"How to get the standard deviation from clustered data?"

stever1k
stever1k New Altair Community Member
edited November 5 in Community Q&A
Hi,

after clustering my data, the data has the following format:

id A B C Cluster
a x y z  0
.. .... .... 1
.. .... .... 1
.. .... .... 2
.. .... .... 0
.. .... ....
.. .... .... N

So the cluster algorithm found several clusters and created a new column with the attribute cluster. I now want to calculate the standard deviation for Cluster 0 for the attributes A B and C, the same for cluster 1 up to N. Any ideas how this works?

cordially,
Stever

Answers

  • land
    land New Altair Community Member
    Hi Stever,
    this is a typical situation for using the aggregation operator. You can group the examples by the cluster and then calculate a aggregation function over each attribute.
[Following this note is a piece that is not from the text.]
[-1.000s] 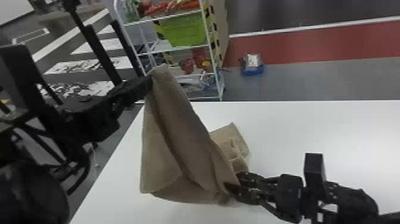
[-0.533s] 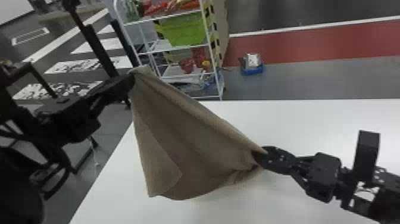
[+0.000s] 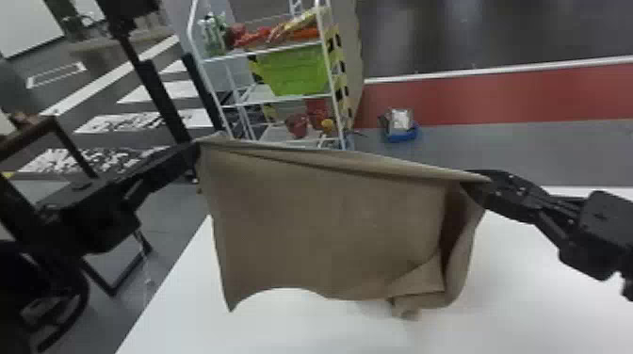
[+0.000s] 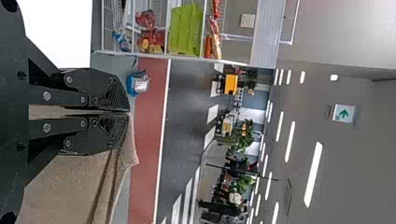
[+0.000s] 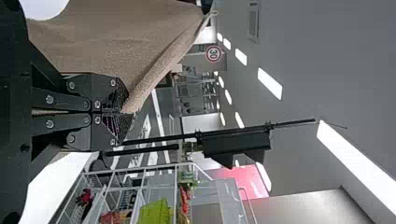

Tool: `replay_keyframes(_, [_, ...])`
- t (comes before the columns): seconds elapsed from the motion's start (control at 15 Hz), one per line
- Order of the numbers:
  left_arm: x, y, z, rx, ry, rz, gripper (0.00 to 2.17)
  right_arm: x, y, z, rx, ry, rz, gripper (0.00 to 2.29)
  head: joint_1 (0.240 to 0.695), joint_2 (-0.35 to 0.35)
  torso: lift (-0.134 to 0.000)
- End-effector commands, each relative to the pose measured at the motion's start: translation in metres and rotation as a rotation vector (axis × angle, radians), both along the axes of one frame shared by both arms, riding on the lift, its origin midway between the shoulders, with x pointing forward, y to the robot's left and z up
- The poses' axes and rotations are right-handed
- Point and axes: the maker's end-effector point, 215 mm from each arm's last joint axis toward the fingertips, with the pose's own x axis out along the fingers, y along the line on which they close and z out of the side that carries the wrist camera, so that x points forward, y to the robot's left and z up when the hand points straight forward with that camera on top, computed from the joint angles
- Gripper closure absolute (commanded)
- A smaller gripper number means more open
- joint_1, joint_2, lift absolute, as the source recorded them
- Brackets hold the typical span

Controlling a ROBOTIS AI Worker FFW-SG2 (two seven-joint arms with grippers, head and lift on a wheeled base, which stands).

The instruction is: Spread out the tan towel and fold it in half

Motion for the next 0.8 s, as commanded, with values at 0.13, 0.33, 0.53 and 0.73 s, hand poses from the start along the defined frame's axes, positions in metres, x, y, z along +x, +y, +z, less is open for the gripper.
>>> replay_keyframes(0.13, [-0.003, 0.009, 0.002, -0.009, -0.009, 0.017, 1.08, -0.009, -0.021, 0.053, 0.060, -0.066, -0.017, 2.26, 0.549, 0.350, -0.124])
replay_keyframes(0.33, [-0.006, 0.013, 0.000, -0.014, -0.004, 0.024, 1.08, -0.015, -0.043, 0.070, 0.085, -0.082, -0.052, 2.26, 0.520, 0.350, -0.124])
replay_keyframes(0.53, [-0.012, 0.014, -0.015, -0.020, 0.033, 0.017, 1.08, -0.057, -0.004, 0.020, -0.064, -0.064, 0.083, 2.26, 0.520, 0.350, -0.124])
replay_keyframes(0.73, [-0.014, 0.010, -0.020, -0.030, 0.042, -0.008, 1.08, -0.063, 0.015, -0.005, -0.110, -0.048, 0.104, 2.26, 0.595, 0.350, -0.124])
I have done this in this process:
    <operator name="Root" class="Process" expanded="yes">
        <operator name="ExampleSetGenerator" class="ExampleSetGenerator">
            <parameter key="target_function" value="gaussian mixture clusters"/>
        </operator>
        <operator name="KMeans" class="KMeans">
            <parameter key="k" value="3"/>
        </operator>
        <operator name="ChangeAttributeRole" class="ChangeAttributeRole">
            <parameter key="name" value="cluster"/>
        </operator>
        <operator name="Aggregation" class="Aggregation">
            <list key="aggregation_attributes">
              <parameter key="att1" value="standard_deviation"/>
              <parameter key="att2" value="standard_deviation"/>
              <parameter key="att3" value="standard_deviation"/>
              <parameter key="att4" value="standard_deviation"/>
              <parameter key="att5" value="standard_deviation"/>
            </list>
            <parameter key="group_by_attributes" value="cluster"/>
        </operator>
    </operator>
    It should be easy to adapt it onto your needs.

    Greetings,
      Sebastian
  • stever1k
    stever1k New Altair Community Member
    thanks a lot Sebastian, that is EXACTLY what I'm looking for. My problem was, that I was searching for suitable operator inside the preprocession->attributres tree instead of the olap!

    best regards,
    Stever